● **WHAT YOU ARE ASKED TO DO**: Across the whole listing, copy out every line that includes the string "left".
━━━━━━━━━━━━━━━━━━━━
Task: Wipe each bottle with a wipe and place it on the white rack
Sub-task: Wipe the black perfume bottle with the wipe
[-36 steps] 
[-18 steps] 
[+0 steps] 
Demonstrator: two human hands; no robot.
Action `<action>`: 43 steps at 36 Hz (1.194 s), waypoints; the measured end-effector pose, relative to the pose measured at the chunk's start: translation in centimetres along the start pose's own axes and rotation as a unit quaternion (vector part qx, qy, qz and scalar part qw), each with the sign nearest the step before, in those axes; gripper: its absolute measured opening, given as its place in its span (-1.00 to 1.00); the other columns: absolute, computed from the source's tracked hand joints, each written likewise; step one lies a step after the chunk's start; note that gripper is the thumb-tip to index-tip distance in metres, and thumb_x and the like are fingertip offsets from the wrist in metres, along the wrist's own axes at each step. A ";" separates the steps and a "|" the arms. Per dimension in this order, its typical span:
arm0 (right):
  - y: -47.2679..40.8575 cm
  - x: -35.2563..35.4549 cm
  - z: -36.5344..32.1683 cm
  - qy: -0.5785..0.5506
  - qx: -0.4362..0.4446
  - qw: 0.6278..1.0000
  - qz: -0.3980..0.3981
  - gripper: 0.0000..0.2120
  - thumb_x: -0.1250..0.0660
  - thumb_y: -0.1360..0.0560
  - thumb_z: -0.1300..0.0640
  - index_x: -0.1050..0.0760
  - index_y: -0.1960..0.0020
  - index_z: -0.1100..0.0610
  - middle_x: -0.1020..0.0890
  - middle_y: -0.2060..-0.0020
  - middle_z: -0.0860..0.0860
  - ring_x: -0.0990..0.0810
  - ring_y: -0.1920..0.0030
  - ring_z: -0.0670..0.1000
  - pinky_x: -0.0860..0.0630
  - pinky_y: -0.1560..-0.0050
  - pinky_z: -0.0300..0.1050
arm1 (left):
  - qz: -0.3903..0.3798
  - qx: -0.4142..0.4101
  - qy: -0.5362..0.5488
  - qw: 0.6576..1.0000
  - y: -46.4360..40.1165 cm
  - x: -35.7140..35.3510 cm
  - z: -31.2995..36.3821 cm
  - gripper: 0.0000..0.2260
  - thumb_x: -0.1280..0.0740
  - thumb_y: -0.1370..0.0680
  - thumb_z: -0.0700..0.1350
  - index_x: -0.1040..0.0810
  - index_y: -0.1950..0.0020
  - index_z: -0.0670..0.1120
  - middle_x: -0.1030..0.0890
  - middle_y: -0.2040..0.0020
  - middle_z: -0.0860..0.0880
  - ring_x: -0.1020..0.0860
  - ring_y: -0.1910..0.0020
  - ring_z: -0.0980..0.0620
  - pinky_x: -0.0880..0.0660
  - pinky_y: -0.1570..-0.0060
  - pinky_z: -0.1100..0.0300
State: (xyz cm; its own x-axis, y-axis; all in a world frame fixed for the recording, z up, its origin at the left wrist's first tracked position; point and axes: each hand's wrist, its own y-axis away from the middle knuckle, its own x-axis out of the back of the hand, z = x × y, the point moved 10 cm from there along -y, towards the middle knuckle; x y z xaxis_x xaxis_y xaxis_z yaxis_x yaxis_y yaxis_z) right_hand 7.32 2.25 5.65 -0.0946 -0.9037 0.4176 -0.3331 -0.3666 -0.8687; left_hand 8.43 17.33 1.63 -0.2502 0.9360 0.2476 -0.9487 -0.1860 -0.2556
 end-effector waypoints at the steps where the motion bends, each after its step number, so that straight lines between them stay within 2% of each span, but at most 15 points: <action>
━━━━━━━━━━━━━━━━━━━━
● **EXERCISE SOLUTION**:
arm1 (left):
State: (xyz cm; its own x-axis, y-axis; all in a world frame fixed for the recording, z up, its origin at the left wrist's first tracked position; point and axes: each hand's wrist, its own y-axis away from the middle knuckle, its own x-axis out of the back of the hand, z = x × y, the point moved 10 cm from there along -y, towards the middle knuckle; x y z xaxis_x xaxis_y xaxis_z yaxis_x yaxis_y yaxis_z) right_hand 7.32 2.25 5.65 -0.0946 -0.9037 0.4176 -0.3331 -0.3666 -0.8687; left_hand 8.43 17.33 1.63 -0.2502 0.9360 0.2476 -0.9487 -0.1860 -0.2556

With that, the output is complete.